Hey world, keep thinking deep thoughts, keep gossiping, but maybe we can think out a new politics where private lives simply don’t matter and the sex lives of other people isn’t our automatic business unless they choose to make it so?

3 thoughts on “Privacy and the Internet

  1. This is often easier said than done though. It’s not only strangers who make judgements about us – sometimes it’s people we think of (or thought of) as friends who are only too keen to make their judgements and share them with the world at large.

    It’s very easy to say that we should not care, and that these people should not matter. I got given that advice a hundred times over at school when people said hurtful things. But the thing is that they do matter. And when people you love(d) say those things it’s not that easy to draw that line.
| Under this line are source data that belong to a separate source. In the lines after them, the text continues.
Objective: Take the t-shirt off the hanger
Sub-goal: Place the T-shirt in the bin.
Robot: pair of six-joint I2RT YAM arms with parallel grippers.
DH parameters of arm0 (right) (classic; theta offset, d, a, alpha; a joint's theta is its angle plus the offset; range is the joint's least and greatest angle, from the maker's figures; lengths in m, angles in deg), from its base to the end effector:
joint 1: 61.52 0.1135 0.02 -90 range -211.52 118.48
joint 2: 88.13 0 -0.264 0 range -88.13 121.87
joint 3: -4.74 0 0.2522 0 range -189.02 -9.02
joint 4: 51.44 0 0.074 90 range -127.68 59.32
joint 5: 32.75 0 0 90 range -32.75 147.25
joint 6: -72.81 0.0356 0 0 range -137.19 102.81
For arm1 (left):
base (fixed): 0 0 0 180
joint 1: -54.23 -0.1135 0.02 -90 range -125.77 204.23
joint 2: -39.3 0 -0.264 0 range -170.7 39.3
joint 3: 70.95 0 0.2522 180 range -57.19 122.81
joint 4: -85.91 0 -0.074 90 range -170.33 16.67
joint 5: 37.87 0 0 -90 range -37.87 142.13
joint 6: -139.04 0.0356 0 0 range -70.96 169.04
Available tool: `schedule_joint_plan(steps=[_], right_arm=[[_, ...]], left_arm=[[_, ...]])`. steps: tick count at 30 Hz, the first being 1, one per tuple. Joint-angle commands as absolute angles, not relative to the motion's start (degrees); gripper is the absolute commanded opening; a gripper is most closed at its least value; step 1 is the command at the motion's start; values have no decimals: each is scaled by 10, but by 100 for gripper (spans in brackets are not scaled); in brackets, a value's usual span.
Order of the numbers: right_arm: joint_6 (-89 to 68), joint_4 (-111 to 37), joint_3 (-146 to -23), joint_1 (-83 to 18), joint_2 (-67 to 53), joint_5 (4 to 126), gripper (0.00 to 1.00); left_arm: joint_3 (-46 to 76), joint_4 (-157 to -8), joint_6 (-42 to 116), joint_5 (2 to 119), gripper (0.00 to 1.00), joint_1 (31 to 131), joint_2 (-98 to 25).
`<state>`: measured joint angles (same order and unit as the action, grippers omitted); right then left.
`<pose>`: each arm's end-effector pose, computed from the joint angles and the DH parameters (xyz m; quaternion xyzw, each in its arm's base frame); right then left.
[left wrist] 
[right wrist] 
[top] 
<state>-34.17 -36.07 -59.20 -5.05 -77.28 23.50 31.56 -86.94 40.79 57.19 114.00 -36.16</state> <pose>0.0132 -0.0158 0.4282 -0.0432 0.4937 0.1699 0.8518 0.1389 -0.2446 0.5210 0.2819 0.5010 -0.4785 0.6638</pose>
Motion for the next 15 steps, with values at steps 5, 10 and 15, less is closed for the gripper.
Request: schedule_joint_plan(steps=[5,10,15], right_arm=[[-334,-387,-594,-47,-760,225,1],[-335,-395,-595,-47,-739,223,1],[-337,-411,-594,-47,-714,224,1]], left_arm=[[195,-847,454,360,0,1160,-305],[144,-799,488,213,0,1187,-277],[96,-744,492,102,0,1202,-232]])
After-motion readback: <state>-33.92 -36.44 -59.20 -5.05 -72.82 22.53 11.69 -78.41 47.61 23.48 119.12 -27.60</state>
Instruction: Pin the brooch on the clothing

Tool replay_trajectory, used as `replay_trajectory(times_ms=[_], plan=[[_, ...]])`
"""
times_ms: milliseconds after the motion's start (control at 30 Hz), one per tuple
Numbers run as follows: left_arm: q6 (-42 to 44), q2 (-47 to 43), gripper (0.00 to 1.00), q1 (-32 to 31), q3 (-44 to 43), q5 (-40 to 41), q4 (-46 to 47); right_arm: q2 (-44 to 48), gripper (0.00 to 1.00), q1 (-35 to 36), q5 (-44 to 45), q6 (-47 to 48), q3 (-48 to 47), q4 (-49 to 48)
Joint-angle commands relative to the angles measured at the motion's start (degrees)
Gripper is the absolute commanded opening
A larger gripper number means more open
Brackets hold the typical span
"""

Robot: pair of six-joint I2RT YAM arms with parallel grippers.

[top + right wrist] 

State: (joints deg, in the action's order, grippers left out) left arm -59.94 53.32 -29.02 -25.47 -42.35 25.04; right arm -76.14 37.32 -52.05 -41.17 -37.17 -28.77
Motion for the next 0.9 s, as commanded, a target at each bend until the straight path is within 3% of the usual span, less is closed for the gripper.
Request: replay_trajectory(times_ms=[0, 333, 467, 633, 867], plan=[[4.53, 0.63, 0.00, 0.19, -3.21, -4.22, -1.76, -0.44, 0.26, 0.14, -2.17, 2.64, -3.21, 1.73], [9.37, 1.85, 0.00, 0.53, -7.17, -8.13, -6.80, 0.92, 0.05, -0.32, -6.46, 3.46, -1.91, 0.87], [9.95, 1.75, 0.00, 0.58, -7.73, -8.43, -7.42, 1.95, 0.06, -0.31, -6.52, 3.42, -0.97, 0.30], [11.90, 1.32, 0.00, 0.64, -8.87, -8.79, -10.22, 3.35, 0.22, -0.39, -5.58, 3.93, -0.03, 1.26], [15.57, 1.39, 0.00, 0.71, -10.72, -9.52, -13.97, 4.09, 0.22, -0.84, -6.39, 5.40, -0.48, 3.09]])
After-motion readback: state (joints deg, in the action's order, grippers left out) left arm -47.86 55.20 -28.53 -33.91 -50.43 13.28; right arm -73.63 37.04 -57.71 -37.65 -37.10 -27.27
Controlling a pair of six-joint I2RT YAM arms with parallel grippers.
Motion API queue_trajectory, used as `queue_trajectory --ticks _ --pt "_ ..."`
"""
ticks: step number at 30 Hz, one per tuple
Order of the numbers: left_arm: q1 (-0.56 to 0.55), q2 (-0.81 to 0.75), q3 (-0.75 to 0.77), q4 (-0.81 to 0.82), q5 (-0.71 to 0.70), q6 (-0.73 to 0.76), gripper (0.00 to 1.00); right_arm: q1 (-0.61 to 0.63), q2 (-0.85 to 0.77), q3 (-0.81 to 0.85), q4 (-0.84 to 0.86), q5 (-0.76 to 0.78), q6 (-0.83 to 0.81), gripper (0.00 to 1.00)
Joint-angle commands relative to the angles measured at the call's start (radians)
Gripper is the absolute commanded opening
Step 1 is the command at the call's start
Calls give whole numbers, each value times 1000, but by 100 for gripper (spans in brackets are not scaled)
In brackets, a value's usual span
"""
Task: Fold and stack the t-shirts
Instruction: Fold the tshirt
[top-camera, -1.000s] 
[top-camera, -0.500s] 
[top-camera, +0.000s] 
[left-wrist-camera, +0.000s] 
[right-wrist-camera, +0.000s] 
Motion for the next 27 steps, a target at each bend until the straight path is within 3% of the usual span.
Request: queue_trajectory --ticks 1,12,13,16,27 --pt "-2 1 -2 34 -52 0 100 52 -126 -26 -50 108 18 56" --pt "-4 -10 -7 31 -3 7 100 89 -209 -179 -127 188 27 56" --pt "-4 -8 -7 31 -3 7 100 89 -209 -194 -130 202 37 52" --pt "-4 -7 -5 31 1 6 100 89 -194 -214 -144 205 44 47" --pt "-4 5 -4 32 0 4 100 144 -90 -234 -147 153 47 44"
  2. Damnit – I had put up a quotation from your blog that my reply was referencing. Your blog comment ate it. It was this bit:


    I’m very lucky in a way, I’m a private citizen and I can afford to say that if you jump to conclusions about me, if you act judgementally towards me then you’re not my friend and I couldn’t care less what you think. You do not matter to me.

  3. I agree that it’s hard, and it’s horrible when it comes from people who you didn’t expect it of.

    The fact remains that if someone would rather jump to conclusions about me than talk with me about whatever upsets them then that person is not worth my time and energy. It sounds harsh and it is but I will not compromise my life to please someone who doesn’t matter to me.

    On the other hand the art of compromise and discussion is what anyone should be capable of and I think that can be harder in some ways than taking a sharp knife to your life. The second option enables you to think you’ve done nothing wrong.